On Wed, Sep 13, 2017 at 10:50 AM, 彭 书呆 <> wrote:
On 09/13/2017 10:02 PM, ThePhD wrote:
> Observe the following complete, compile-able (and mostly C) code, which stores a simple "luaL_ref" wrapper in a struct named "co_test" and links up a simple creation method ("new") and a simple deletion method ("__gc"):
> #include <lua.h>
> #include <lualib.h>
> #include <lauxlib.h>
> #include <assert.h>
> typedef struct co_test {
>     lua_State* L;
>     int ref;
> } co_test;
> void co_test_make(co_test* p, lua_State* L, int stack_target) {
>     lua_pushvalue(L, stack_target); // copy value   
>     p->L = L;
>     p->ref = luaL_ref(L, LUA_REGISTRYINDEX); // save in registry
> }
> void co_test_destroy(co_test* p) {
>     luaL_unref(p->L, LUA_REGISTRYINDEX, p->ref);
>     p->ref = 0;
>     p->L = NULL;
> }
> int co_test_new(lua_State* L) {
>     co_test* p = (co_test*)lua_newuserdata(L, sizeof(co_test));
>     luaL_setmetatable(L, "co_test"); // bless userdata with metatable
>     co_test_make(p, L, 1);
>     return 1;
> }
> int co_test___gc(lua_State* L) {
>     co_test* p = (co_test*)lua_touserdata(L, 1);
>     co_test_destroy(p);
>     return 0;
> }
> int main(int, char*[]) {
>     const char code[] = R"(
> local co = coroutine.wrap(
>     function()
>         local t ={ "SOME_TABLE" })
>         -- STUFF
>     end
> )
> co() -- call
> co = nil -- destroy coroutine/underlying thread
> collectgarbage() -- collect garbage
> )";
>     lua_State* L = luaL_newstate();
>     luaL_Reg registration[3] = { 0 };
>     int pre_stack_check = 0;
>     int post_stack_check = 0;
>     luaL_requiref(L, "base", luaopen_base, 1);
>     lua_pop(L, 1);
>     luaL_requiref(L, "coroutine", luaopen_coroutine, 1);
>     lua_pop(L, 1);
>     pre_stack_check = lua_gettop(L);
>     if (luaL_newmetatable(L, "co_test") == 1) {
>         registration[0] = luaL_Reg{ "new", &co_test_new };
>         registration[1] = luaL_Reg{ "__gc", &co_test___gc };
>         luaL_setfuncs(L, registration, 0);
>         lua_pushvalue(L, -1); // duplicate metatable
>         lua_setfield(L, -1, "__index"); // loop-back lookup
>     }
>     lua_setglobal(L, "co_test");
>     post_stack_check = lua_gettop(L);
>     // sanity check
>     assert(pre_stack_check == post_stack_check);
>     if (luaL_dostring(L, code)) {
>         assert(false);
>     }
>     return 0;
> }
> In "co_test_destroy", the code segfaults (g++, clang++) / "Read Access Violation" (VC++) when doing "luaL_unref" when this code executes.
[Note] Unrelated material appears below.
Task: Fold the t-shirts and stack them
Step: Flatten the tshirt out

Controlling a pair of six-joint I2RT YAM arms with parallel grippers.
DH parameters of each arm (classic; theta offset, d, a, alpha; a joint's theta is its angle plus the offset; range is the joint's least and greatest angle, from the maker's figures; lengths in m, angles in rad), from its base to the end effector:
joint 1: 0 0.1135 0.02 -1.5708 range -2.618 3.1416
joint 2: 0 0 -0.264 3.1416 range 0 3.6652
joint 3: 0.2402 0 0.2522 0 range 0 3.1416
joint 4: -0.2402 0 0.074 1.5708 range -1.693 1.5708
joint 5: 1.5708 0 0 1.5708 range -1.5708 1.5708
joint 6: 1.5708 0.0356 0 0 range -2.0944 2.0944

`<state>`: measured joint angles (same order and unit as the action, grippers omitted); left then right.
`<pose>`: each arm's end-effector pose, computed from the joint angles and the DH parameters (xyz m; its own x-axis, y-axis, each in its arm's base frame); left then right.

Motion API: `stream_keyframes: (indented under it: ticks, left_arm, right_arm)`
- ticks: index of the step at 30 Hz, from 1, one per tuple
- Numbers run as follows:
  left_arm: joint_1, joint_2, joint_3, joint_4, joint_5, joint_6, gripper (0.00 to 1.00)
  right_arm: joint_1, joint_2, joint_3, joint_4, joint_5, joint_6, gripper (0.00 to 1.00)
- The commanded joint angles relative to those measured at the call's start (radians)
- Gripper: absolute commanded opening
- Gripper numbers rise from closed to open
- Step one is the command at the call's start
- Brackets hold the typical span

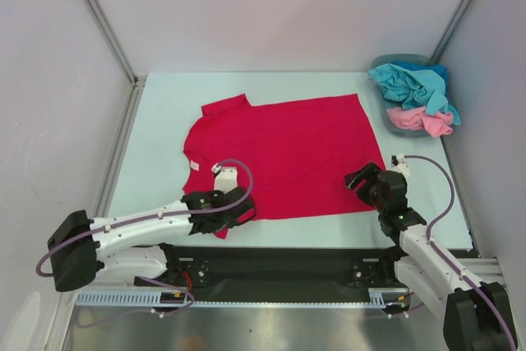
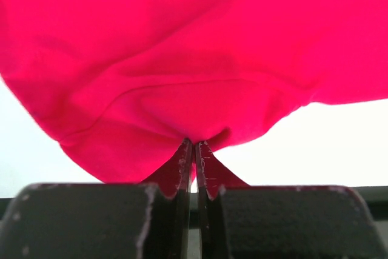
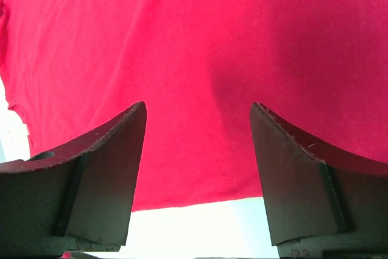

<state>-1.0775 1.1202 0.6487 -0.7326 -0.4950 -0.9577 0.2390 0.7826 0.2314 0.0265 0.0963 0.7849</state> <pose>0.1040 -0.1578 0.1950 -0.8223 0.0096 -0.5690 0.0380 0.9986 -0.0381 0.1637 0.0364 0.1677 -0.4537 0.6135 -0.6463 0.2345 0.7819 0.5776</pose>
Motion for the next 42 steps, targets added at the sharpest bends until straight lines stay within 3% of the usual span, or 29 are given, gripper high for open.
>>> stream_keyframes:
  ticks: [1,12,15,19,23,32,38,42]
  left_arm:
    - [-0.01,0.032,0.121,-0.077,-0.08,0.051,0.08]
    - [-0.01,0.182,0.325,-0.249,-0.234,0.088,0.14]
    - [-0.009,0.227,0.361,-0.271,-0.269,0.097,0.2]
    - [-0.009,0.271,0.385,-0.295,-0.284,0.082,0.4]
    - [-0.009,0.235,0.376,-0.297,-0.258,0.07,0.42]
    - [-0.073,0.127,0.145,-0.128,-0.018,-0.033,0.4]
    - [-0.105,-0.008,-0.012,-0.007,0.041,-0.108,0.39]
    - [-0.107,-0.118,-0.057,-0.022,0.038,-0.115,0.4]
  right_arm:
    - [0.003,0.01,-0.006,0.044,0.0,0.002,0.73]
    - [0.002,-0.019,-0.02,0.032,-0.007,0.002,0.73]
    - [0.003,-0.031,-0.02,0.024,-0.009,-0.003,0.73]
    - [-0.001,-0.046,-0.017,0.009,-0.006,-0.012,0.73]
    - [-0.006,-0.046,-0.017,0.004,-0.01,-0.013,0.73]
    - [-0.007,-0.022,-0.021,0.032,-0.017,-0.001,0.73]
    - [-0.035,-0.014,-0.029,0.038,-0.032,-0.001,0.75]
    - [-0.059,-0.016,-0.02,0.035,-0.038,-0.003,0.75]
I found that the reason is that the "co" variable, which holds the coroutine and thread represented by the "L" that the "co_test" was created with, dies. If you do not explicitly "nil" the "co" variable in the Lua code, the thread/state that "co_test" is created with stays alive.
> This behavior is observable in Lua 5.3, 5.2 and 5.1 (but not with LuaJIT on VC++ and Windows, for some reason).
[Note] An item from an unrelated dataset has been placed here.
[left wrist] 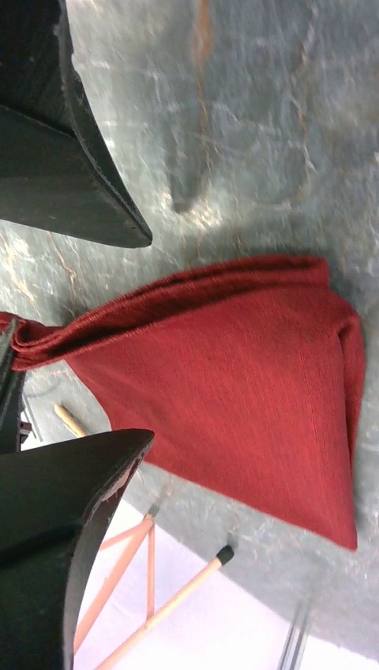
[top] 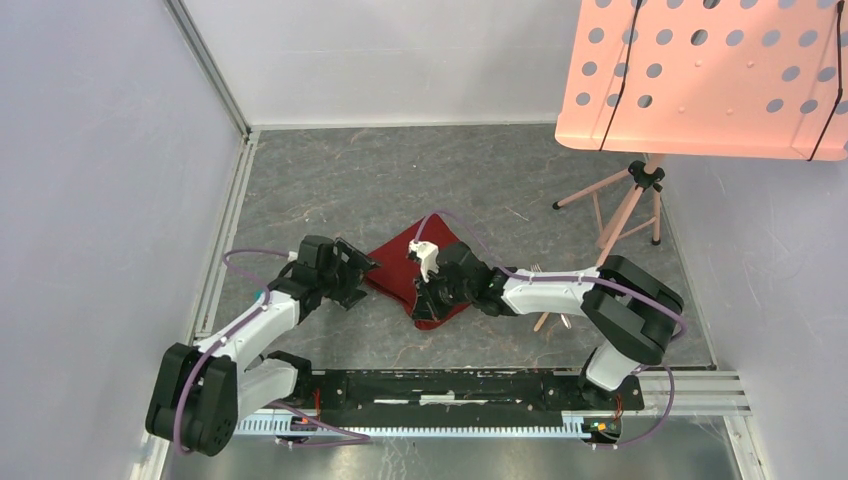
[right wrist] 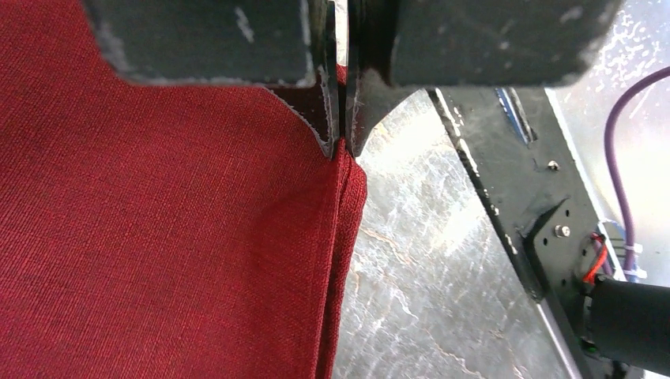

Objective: Fold the napkin into a case and place the utensils inside
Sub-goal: Pick up the lower triangle-folded napkin from the center of the board.

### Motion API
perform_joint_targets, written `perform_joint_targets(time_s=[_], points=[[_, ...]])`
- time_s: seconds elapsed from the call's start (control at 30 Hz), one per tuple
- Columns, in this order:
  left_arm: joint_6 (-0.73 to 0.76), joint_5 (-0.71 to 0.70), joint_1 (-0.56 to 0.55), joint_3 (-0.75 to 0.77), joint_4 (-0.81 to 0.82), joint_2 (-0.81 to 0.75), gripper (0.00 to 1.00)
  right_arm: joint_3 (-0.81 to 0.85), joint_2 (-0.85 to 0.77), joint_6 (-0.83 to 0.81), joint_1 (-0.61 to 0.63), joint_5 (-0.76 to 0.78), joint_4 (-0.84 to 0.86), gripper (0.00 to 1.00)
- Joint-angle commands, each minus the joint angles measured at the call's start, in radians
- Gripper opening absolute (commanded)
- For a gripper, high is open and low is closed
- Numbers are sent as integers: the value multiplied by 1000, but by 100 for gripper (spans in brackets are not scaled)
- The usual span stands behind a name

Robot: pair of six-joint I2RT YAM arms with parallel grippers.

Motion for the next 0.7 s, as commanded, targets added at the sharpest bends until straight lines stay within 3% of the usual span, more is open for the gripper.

> I am unsure of how to get around this issue properly. I know in 5.2 and 5.3 I can forcefully obtain the main thread's state and thusly avoid this problem altogether by just adjusting the "L" pointer in the "co_test_new" function. But I seem to be on an island for Lua 5.1.
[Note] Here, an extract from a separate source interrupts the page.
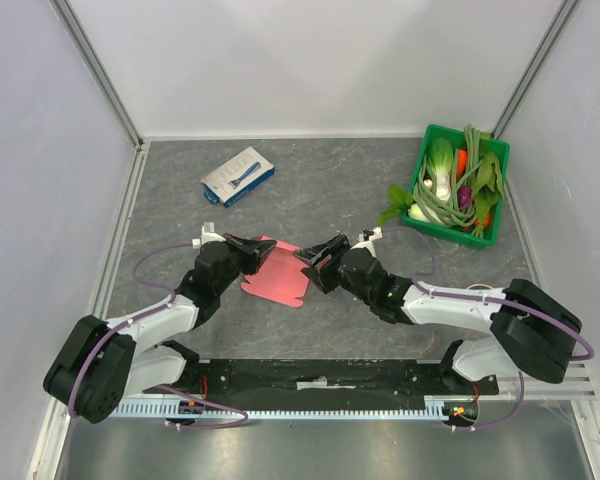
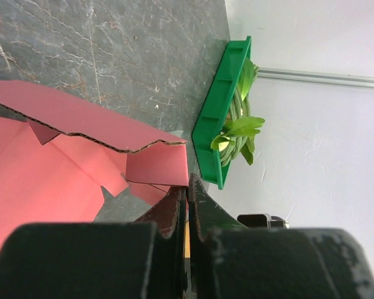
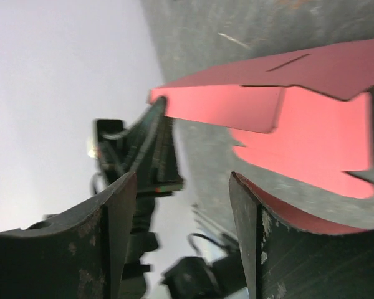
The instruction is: Fold the paper box
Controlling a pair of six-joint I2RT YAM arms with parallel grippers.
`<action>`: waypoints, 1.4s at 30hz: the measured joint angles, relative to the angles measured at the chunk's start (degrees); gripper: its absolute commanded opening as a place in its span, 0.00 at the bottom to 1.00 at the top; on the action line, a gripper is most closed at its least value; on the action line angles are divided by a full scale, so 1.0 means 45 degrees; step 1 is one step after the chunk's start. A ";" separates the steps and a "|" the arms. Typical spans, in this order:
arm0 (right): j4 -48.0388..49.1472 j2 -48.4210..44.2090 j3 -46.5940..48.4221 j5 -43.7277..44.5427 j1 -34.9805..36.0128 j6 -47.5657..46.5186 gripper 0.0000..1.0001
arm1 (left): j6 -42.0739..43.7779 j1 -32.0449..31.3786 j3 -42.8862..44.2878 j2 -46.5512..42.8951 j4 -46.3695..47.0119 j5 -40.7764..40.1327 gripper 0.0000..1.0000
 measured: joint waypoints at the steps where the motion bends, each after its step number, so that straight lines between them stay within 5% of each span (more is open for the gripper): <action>1: 0.0510 0.0170 -0.0015 0.0107 0.0015 0.0413 0.67 | 0.0000 0.0000 -0.0053 0.0024 0.0155 0.0005 0.02; 9: 0.3011 0.1219 -0.0204 0.1107 0.0049 0.2647 0.59 | -0.0005 0.0000 -0.0408 0.0427 0.1088 0.0039 0.02; 18: 0.2671 0.2030 0.0306 0.1069 0.0058 0.3463 0.59 | -0.0005 0.0000 -0.0413 0.0466 0.1379 0.0044 0.02; 25: 0.2773 0.2715 0.0321 0.1122 0.0058 0.3589 0.44 | -0.0005 0.0000 -0.0452 0.0461 0.1481 0.0053 0.02; 42: 0.3560 0.3585 0.0529 0.1365 -0.0073 0.3677 0.30 | -0.0015 0.0000 -0.0607 0.0452 0.1554 0.0044 0.02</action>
> Does anyone have any thoughts about this? Is this behavior desirable? Should I just ask my users to collect garbage before setting any coroutine/thread wrappers to "nil"?
> Sincerely,
> ThePhD

this is a tricky situation. basically you store a reference to a
gc managed object (the thread) outside Lua (well, by ouside Lua
I really mean beyond the gc's knowledge), and you need to deref
the pointer in the finalizer, but the collector knows nothing about
this reference relation, so it can't re-mark the referenced object
when calling the finalizer. so when your finializer got called, the
referenced thread object could already got swept.

one obvious solution is you store the referenced thread as the uservalue
or in a field of the metatable of your userdata, this way the gc will
notice the correct reference relation and make sure it not be collected
when calling the finalizer.

if for some reason you can't use the uservalue or metatable, another
possible solution I could think of is to also store the Lua thread
object in the registry (think another lua_ref), which effectively
maintains the reference relation, though in an weird indirect way.